_Exercise requirements_
Retype the entries in full, exactly.
═════ Material supplied
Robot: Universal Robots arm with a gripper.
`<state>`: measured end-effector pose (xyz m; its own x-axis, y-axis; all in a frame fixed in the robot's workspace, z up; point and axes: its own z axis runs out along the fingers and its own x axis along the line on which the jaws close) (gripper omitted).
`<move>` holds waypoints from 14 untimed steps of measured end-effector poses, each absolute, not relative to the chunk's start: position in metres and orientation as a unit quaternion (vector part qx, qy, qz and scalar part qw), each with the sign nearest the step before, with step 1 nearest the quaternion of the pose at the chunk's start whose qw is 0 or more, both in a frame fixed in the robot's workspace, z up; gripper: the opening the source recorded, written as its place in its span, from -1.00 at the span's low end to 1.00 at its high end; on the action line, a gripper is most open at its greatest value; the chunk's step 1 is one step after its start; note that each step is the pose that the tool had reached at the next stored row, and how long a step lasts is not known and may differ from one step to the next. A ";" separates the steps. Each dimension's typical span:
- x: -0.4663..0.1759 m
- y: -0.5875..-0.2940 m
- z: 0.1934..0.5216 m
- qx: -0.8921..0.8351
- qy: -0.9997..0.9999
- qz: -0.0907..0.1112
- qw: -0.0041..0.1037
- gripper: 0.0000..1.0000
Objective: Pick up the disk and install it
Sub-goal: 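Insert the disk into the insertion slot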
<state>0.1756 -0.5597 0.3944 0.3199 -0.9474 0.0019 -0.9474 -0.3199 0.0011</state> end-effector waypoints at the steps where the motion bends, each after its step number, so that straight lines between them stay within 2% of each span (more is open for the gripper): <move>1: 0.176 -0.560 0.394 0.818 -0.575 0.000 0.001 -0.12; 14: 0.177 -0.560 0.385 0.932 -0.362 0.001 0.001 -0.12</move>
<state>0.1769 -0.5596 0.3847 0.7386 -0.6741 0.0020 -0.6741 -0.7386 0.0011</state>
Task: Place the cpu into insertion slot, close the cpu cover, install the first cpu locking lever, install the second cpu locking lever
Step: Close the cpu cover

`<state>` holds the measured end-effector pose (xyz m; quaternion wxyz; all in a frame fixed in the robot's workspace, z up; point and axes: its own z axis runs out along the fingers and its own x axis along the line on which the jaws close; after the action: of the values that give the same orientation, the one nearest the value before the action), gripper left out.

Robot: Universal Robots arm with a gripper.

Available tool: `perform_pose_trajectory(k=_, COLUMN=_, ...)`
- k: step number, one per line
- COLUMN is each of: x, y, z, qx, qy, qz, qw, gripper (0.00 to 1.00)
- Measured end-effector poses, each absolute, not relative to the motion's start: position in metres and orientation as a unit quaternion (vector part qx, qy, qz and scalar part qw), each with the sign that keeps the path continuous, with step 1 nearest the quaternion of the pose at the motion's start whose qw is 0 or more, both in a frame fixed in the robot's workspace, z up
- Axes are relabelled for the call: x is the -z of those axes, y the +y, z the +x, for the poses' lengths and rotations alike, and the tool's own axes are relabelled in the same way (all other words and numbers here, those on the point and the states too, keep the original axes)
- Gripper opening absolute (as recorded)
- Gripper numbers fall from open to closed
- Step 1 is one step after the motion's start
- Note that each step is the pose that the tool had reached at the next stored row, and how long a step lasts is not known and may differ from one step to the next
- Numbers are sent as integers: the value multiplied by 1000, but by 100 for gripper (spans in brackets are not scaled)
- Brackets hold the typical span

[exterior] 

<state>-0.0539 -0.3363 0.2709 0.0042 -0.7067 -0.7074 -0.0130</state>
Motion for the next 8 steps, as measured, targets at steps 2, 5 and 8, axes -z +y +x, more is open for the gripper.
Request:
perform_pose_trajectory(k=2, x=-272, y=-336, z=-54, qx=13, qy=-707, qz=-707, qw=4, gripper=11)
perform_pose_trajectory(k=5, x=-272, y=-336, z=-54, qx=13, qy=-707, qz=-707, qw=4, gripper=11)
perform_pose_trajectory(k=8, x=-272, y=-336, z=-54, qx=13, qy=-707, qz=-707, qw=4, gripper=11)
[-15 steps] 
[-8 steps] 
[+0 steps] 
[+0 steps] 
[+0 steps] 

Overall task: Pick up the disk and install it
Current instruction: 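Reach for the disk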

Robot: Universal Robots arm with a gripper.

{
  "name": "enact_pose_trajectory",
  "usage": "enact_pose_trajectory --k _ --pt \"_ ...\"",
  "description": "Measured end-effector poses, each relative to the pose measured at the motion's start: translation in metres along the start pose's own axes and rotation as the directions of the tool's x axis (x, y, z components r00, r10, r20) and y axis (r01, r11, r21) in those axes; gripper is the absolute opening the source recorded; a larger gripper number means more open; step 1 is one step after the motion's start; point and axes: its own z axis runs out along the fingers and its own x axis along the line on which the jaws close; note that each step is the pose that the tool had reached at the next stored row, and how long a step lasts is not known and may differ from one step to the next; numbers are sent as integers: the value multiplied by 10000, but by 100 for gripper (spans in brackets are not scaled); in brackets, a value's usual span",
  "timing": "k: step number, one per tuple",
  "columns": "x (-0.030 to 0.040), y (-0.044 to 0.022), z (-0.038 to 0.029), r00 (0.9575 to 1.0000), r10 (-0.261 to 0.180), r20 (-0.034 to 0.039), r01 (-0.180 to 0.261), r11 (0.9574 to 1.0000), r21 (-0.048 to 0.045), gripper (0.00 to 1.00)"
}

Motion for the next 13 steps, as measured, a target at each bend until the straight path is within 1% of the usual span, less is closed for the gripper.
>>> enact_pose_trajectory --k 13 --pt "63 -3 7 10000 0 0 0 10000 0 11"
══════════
_Finished exercise_
Robot: Universal Robots arm with a gripper.
`<state>`: measured end-effector pose (xyz m; its own x-axis, y-axis; all in a frame fixed in the robot's workspace, z up; point and axes: its own z axis runs out along the fingers and its own x axis along the line on which the jaws close) (gripper omitted).
`<move>` holds waypoints from 14 untimed steps of measured end-effector poses, each absolute, not relative to the chunk's start: position in metres and orientation as a unit quaternion (vector part qx, qy, qz and scalar part qw), each with the sign nearest the step before, with step 1 nearest the quaternion of the pose at the chunk's start whose qw is 0 or more, both in a frame fixed in the robot's workspace, z up; gripper: the opening the source recorded, written as its place in its span, from -1.00 at the span's low end to 1.00 at its high end; on the action line, a gripper is most open at its greatest value; the chunk's step 1 is one step after its start; note that each step is the pose that the tool had reached at the next stored row, and how long a step lasts is not known and may differ from one step to the next. A ";" separates the steps. Each dimension's typical span:
- x: -0.4663..0.1759 m
- y: -0.5875..-0.2940 m
- z: 0.1934..0.5216 m
- qx: -0.8921..0.8351
- qy: -0.9997..0.9999
- qz: -0.0907..0.1112
- qw: -0.0041..0.1037
- gripper: 0.0000..1.0000
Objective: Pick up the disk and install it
Sub-goal: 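Insert the disk into the insertion slot
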<state>0.1756 -0.5597 0.3944 0.3199 -0.9474 0.0019 -0.9474 -0.3199 0.0011</state> end-effector waypoints at the steps where the motion bends, each after its step number, so that straight lines between them stay within 2% of each span (more is open for the gripper): <move>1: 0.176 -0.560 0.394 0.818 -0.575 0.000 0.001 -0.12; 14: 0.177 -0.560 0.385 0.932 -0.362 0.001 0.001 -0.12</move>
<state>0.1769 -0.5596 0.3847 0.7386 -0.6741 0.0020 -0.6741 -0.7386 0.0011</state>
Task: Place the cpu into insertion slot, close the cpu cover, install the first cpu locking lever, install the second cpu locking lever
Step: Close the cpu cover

`<state>` holds the measured end-effector pose (xyz m; quaternion wxyz; all in a frame fixed in the robot's workspace, z up; point and axes: its own z axis runs out along the fingers and its own x axis along the line on which the jaws close; after the action: of the values that give the same orientation, the one nearest the value before the action), gripper left out.

Robot: Universal Robots arm with a gripper.

Available tool: `perform_pose_trajectory(k=_, COLUMN=_, ...)`
- k: step number, one per line
- COLUMN is each of: x, y, z, qx, qy, qz, qw, gripper (0.00 to 1.00)
- Measured end-effector poses, each absolute, not relative to the motion's start: position in metres and orientation as a unit quaternion (vector part qx, qy, qz and scalar part qw), each with the sign that keeps the path continuous, with step 1 nearest the quaternion of the pose at the motion's start whose qw is 0 or more, both in a frame fixed in the robot's workspace, z up
- Axes are relabelled for the call: x is the -z of those axes, y the +y, z the +x, for the poses' lengths and rotations alike, and the tool's own axes are relabelled in the same way (all other words and numbers here, those on the point and the states too, keep the original axes)
- Gripper opening absolute (as recorded)
- Gripper numbers fall from open to closed
- Step 1 is one step after the motion's start
- Note that each step is the pose that the tool had reached at the next stored row, and how long a step lasts is not known and may differ from one step to the next
- Numbers are sent as integers: the value multiplied by 1000, but by 100 for gripper (spans in brackets are not scaled)
- Brackets hold the typical span

[exterior] 

<state>-0.0539 -0.3363 0.2709 0.0042 -0.7067 -0.7074 -0.0130</state>
Motion for the next 8 steps, as measured, targets at steps 2, 5 and 8, axes -z +y +x, more is open for the gripper.
Request:
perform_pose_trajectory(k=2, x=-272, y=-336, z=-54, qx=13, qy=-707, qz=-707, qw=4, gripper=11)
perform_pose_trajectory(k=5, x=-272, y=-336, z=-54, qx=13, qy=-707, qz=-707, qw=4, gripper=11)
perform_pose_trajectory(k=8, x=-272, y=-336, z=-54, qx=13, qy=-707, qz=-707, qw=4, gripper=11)
[-15 steps] 
[-8 steps] 
[+0 steps] 
[+0 steps] 
[+0 steps] 

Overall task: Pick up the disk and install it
Current instruction: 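Reach for the disk
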
Robot: Universal Robots arm with a gripper.

{
  "name": "enact_pose_trajectory",
  "usage": "enact_pose_trajectory --k _ --pt \"_ ...\"",
  "description": "Measured end-effector poses, each relative to the pose measured at the motion's start: translation in metres along the start pose's own axes and rotation as the directions of the tool's x axis (x, y, z components r00, r10, r20) and y axis (r01, r11, r21) in those axes; gripper is the absolute opening the source recorded; a larger gripper number means more open; step 1 is one step after the motion's start; point and axes: its own z axis runs out along the fingers and its own x axis along the line on which the jaws close; note that each step is the pose that the tool had reached at the next stored row, and how long a step lasts is not known and may differ from one step to the next; numbers are sent as integers: the value multiplied by 10000, but by 100 for gripper (spans in brackets are not scaled); in brackets, a value's usual span",
  "timing": "k: step number, one per tuple",
  "columns": "x (-0.030 to 0.040), y (-0.044 to 0.022), z (-0.038 to 0.029), r00 (0.9575 to 1.0000), r10 (-0.261 to 0.180), r20 (-0.034 to 0.039), r01 (-0.180 to 0.261), r11 (0.9574 to 1.0000), r21 (-0.048 to 0.045), gripper (0.00 to 1.00)"
}

Motion for the next 13 steps, as measured, a target at each bend until the straight path is within 1% of the usual span, less is closed for the gripper.
>>> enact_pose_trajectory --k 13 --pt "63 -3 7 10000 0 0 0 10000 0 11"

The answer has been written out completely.